• _INSTRUCTIONS FOR THE TASK_: Nothing outside the stretch is wanted. Repeat exactly the lines of the listing below from the one that contains "Segment every instance of the white panel." through the one that contains "Segment every instance of the cable.", both ends included.

Start of Block

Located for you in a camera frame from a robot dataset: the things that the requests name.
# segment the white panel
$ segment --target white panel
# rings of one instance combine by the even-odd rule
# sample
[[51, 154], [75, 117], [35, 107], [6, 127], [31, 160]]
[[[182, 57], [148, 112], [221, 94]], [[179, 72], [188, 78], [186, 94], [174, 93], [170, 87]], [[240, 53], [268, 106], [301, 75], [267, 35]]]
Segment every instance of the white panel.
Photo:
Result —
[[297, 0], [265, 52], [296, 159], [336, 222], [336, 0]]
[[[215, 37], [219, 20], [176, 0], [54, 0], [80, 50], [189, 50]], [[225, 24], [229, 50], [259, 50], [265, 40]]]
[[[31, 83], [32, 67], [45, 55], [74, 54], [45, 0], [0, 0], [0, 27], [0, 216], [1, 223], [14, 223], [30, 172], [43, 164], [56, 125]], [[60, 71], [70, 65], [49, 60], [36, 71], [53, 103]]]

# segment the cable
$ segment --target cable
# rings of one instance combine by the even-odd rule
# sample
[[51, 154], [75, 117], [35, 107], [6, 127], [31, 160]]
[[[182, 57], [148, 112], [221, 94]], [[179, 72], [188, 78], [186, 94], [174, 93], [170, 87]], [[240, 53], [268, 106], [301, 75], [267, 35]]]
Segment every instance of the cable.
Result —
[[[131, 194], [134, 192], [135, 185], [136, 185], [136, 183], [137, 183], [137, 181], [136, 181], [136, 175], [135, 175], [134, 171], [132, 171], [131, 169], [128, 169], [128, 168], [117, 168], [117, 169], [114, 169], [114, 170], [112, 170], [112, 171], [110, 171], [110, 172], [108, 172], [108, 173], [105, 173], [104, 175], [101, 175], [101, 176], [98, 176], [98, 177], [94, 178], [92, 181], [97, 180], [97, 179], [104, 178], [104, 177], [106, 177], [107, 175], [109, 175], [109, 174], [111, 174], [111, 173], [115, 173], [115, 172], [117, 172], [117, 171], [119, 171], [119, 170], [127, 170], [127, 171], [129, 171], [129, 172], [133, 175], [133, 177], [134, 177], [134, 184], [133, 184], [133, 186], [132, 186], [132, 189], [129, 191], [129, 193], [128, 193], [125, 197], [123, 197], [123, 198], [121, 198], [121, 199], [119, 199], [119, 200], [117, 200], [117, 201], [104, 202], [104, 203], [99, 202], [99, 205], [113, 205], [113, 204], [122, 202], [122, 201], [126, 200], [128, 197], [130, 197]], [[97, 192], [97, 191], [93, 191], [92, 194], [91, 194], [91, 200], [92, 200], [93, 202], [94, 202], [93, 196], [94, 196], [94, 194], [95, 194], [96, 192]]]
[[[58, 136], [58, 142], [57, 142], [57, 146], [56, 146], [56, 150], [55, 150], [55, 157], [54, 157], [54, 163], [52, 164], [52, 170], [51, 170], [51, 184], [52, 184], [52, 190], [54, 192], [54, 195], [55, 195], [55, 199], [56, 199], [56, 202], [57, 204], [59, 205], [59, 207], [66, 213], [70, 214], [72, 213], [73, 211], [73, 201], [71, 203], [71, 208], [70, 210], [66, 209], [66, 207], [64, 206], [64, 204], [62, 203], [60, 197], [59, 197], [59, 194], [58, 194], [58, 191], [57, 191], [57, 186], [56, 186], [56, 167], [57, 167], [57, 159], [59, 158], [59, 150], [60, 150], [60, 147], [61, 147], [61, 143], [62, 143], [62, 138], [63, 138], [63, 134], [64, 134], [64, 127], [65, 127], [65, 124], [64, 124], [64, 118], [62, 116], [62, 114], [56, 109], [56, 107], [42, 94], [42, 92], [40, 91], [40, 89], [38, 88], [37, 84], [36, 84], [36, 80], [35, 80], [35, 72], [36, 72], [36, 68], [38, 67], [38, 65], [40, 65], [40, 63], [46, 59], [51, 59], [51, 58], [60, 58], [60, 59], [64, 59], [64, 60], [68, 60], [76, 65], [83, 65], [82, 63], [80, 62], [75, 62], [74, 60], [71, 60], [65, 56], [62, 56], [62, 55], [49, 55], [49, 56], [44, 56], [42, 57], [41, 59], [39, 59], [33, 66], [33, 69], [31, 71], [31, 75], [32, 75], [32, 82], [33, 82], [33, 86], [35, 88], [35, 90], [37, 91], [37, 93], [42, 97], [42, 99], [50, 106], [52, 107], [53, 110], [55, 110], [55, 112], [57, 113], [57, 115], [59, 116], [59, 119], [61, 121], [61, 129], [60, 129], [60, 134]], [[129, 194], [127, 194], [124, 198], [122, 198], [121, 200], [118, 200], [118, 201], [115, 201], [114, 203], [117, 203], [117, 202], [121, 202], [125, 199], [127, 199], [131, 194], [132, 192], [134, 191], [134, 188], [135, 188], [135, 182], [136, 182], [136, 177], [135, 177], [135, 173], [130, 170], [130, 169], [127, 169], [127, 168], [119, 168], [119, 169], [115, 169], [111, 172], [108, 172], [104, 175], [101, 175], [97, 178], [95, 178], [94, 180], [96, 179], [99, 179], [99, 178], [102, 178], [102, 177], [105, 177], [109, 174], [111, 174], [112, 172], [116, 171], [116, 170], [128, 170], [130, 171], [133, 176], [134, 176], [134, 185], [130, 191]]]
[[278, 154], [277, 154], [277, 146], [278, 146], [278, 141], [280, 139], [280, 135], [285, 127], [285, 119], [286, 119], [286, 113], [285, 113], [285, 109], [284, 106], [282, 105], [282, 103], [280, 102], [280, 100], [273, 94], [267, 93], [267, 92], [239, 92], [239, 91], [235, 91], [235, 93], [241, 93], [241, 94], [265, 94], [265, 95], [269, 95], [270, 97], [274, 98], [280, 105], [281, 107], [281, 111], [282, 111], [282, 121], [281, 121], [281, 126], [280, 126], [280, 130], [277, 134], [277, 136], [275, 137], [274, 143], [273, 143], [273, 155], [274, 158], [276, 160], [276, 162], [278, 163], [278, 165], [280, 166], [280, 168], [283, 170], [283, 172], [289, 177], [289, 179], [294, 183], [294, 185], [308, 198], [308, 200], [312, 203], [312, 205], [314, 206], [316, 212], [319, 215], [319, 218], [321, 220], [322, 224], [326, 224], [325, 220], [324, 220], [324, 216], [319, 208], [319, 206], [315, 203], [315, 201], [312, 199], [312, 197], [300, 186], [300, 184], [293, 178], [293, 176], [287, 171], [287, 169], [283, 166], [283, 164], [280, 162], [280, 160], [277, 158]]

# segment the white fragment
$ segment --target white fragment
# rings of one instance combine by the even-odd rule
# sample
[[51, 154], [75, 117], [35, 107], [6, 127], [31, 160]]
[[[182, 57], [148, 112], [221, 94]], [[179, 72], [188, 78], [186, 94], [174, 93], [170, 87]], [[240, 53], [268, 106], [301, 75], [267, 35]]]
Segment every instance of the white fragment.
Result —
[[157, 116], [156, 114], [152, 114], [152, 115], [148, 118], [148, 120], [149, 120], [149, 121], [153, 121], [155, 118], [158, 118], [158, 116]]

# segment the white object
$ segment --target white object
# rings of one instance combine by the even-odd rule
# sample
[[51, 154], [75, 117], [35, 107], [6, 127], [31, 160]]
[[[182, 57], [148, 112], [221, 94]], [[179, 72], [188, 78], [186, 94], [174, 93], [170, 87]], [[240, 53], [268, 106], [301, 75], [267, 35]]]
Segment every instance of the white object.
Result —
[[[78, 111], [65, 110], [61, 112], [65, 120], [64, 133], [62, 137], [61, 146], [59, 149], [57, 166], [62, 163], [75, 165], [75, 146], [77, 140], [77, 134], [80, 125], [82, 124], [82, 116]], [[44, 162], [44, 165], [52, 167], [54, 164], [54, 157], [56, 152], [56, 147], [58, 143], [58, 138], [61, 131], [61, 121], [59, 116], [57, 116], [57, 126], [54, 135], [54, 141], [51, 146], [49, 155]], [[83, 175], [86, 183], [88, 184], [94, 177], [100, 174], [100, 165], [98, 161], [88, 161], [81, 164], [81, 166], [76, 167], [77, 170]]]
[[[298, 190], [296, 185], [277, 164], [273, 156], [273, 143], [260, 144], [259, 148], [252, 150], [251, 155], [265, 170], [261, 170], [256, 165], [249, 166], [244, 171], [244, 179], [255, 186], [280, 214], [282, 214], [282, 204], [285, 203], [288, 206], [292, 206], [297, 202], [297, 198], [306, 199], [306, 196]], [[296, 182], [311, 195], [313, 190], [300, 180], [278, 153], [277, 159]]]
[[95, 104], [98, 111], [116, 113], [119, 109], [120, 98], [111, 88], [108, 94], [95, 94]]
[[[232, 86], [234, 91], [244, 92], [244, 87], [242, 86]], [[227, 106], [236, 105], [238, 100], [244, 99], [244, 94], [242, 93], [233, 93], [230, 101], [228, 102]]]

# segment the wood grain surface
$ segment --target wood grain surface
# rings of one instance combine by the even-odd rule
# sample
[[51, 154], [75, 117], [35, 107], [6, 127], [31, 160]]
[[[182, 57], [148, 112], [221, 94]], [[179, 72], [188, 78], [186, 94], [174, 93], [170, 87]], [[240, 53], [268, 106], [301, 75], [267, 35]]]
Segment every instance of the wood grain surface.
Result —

End of Block

• _ANSWER SPACE_:
Segment every instance of the white panel.
Photo:
Result —
[[297, 0], [265, 52], [296, 159], [336, 222], [336, 0]]
[[[215, 37], [219, 20], [176, 0], [54, 0], [80, 50], [189, 50]], [[225, 24], [229, 50], [259, 50], [265, 40]]]
[[[31, 83], [32, 67], [45, 55], [74, 54], [45, 0], [0, 0], [0, 27], [0, 216], [1, 223], [14, 223], [30, 172], [43, 164], [56, 125]], [[60, 71], [70, 65], [49, 60], [36, 71], [53, 103]]]

# segment the cable
$ segment --target cable
# rings of one instance combine by the even-odd rule
# sample
[[51, 154], [75, 117], [35, 107], [6, 127], [31, 160]]
[[[182, 57], [148, 112], [221, 94]], [[179, 72], [188, 78], [186, 94], [174, 93], [170, 87]], [[240, 53], [268, 106], [301, 75], [267, 35]]]
Segment every instance of the cable.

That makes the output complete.